## What is needed:
Transcribe all of the data, leaving nothing out and changing nothing.

## Source data:
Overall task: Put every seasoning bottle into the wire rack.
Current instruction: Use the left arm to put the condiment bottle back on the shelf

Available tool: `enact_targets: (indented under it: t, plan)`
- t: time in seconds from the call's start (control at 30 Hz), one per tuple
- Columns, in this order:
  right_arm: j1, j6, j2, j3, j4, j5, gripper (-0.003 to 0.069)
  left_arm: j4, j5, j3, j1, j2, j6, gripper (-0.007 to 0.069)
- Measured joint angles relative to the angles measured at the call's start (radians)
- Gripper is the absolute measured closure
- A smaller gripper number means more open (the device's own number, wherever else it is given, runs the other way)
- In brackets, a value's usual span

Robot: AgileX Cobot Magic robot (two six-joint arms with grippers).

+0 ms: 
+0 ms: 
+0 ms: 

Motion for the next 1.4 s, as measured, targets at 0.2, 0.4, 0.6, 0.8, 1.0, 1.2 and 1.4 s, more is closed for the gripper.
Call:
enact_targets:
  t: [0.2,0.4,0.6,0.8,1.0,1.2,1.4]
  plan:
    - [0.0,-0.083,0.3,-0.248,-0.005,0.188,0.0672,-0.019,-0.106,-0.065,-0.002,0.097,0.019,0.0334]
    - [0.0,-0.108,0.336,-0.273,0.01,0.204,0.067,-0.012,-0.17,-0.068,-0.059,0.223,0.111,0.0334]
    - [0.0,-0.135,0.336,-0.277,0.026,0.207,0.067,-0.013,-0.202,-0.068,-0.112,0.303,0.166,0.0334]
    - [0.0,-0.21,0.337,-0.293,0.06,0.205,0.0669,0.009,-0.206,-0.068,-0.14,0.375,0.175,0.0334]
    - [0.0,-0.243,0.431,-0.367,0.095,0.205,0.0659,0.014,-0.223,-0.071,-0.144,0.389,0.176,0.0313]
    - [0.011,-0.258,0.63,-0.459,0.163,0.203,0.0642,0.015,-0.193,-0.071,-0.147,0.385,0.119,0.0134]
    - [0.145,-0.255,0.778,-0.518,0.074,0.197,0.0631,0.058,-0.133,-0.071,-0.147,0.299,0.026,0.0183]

## Response to this exercise:
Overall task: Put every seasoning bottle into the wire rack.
Current instruction: Use the left arm to put the condiment bottle back on the shelf

Available tool: `enact_targets: (indented under it: t, plan)`
- t: time in seconds from the call's start (control at 30 Hz), one per tuple
- Columns, in this order:
  right_arm: j1, j6, j2, j3, j4, j5, gripper (-0.003 to 0.069)
  left_arm: j4, j5, j3, j1, j2, j6, gripper (-0.007 to 0.069)
- Measured joint angles relative to the angles measured at the call's start (radians)
- Gripper is the absolute measured closure
- A smaller gripper number means more open (the device's own number, wherever else it is given, runs the other way)
- In brackets, a value's usual span

Robot: AgileX Cobot Magic robot (two six-joint arms with grippers).

+0 ms: 
+0 ms: 
+0 ms: 

Motion for the next 1.4 s, as measured, targets at 0.2, 0.4, 0.6, 0.8, 1.0, 1.2 and 1.4 s, more is closed for the gripper.
Call:
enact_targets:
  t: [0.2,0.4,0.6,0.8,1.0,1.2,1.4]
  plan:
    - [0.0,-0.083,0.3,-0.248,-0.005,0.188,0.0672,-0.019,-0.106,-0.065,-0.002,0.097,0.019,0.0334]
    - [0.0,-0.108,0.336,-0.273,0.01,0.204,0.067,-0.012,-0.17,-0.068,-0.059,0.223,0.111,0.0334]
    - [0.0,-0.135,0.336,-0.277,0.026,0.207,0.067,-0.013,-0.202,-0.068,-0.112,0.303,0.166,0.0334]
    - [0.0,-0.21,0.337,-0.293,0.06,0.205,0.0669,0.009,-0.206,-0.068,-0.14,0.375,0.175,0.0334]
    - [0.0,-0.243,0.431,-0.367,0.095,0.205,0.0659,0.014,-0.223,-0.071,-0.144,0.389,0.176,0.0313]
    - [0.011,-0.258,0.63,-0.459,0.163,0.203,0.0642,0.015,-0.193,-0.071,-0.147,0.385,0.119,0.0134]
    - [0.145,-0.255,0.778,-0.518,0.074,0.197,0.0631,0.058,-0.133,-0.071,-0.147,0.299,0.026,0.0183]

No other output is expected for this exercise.